If your husband has dementia that you cannot manage, and he walks, he will need to be in a secured unit, wherever he goes. This is probably the first question you should ask the facility, whether or not they would accept someone with dementia who walks. only 16 of the 22 facilities I contacted would.
While you're on your tour, pay attention to the way the facility makes you feel, either comfortable or uncomfortable. Use the information gathered during your tour to pre-decide which facilities would be acceptable to you. For example, our facility has 24 hour visiting hours, other facilities have more limited visiting hours. There are many components and many different kinds of facilities. I wish for you that you find one that's a good fit.
If you have no other option than to place him in a "Nursing Home" then that is your only choice.
I have always thought of a Nursing Home for someone that needs "Nursing Care" In some places now that is anyone that needs mechanical means to transfer from bed to chair. Or other such care.
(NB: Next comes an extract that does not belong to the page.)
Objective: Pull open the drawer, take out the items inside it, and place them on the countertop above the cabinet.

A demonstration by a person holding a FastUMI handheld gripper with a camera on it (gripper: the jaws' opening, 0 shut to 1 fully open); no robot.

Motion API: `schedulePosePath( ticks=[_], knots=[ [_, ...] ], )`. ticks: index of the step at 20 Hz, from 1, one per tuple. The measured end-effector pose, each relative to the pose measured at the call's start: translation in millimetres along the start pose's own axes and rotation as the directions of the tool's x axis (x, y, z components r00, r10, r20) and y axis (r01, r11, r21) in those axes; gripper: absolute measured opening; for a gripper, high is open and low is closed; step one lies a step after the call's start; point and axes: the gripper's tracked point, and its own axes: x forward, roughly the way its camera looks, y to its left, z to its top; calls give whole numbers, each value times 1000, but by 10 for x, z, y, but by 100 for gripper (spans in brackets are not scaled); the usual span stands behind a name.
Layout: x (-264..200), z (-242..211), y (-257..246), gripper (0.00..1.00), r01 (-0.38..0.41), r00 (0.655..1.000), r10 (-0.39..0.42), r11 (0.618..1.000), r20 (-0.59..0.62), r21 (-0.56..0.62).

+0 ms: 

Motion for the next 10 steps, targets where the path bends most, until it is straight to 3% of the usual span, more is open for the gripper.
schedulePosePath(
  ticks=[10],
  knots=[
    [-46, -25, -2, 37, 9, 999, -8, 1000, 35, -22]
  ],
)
Memory Care is for anyone with any form of Dementia that does not need mechanical help to transfer.
Assisted Living as a place where one can still manage some ADL's on their own.
I think the term Nursing Home is used as a blanket term.
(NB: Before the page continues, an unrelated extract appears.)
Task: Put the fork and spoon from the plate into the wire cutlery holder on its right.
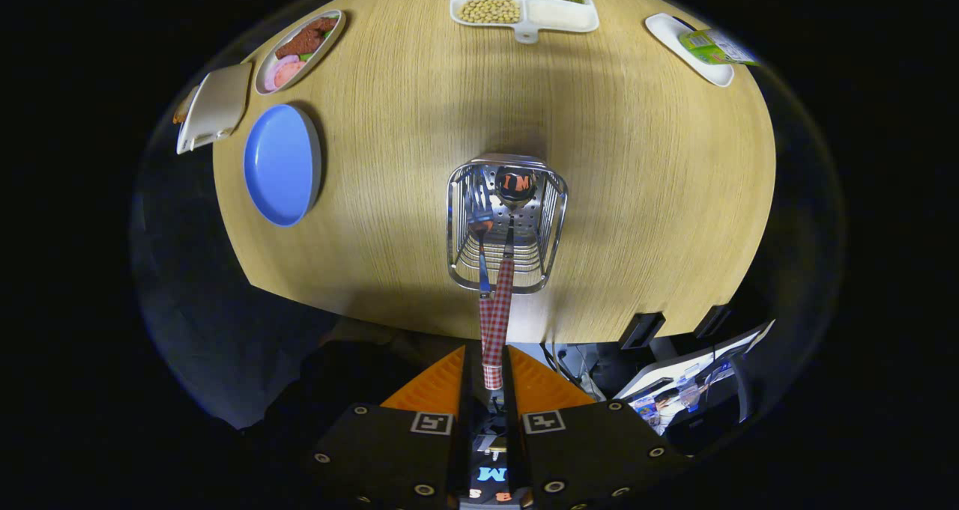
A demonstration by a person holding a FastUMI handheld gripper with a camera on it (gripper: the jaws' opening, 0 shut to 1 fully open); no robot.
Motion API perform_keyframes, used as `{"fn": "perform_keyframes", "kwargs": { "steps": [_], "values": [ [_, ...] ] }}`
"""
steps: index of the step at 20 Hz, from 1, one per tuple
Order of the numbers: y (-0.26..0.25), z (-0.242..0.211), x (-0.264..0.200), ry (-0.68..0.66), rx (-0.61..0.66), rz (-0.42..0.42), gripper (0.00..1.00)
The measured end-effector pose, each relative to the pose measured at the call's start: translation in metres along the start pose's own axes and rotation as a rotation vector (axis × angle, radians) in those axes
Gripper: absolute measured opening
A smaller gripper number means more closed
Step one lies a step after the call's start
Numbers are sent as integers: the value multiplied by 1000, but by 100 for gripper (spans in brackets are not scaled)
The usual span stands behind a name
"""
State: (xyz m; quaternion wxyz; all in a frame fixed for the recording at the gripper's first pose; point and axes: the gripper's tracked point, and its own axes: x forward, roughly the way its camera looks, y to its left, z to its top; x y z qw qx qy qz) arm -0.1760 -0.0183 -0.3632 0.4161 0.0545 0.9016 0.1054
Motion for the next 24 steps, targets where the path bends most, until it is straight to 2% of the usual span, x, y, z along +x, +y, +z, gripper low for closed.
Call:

But as any spouse does you do the best you can for as long as you can. And the hardest part is to recognize when you can not care for your loved one as well as you want them cared for.
Placing him you can become first a wife then a caregiver.
Good luck with a difficult decision.
And when the time is right no matter where he is call Hospice they will help you as well.
If finances come out about the same for you, then certainly consider where your husband would probably get the best care.
My mother had dementia and also mobility issues which made assisted living impossible. She spent her final 2+ years in a nursing home where we felt she got very good care. In the course of that time several residents were put on hospice care, but only when they were in the last stage of their lives. I think you will find that happens in Assisted Living Facilities, too. It certainly does where my daughter works. So I guess I don't understand what your concern about hospice is.
Does your husband need assistance with activities of daily living?
I was able to keep my own husband in our home until the end. (He was on hospice at the very end, in our home.) I never promised him I'd keep him home, because I know that it is more usual to need a care facility toward the end. But in my own mind I knew I would not place him in ALF because as long as he only needed "assistance" I could provide that (with in-home help -- not single-handedly). If he got beyond that I knew he would need skilled nursing care.
Since your husband is getting beyond you ability to care for him, I wonder how realistic assisted living is at this point? Certainly this is something the facilities can help you assess.
Whatever you decide, my heart goes out to you! Having a spouse with dementia is absolutely heartbreaking, and while you deal with that you also have to make tough care decisions. Hugs to, Anne!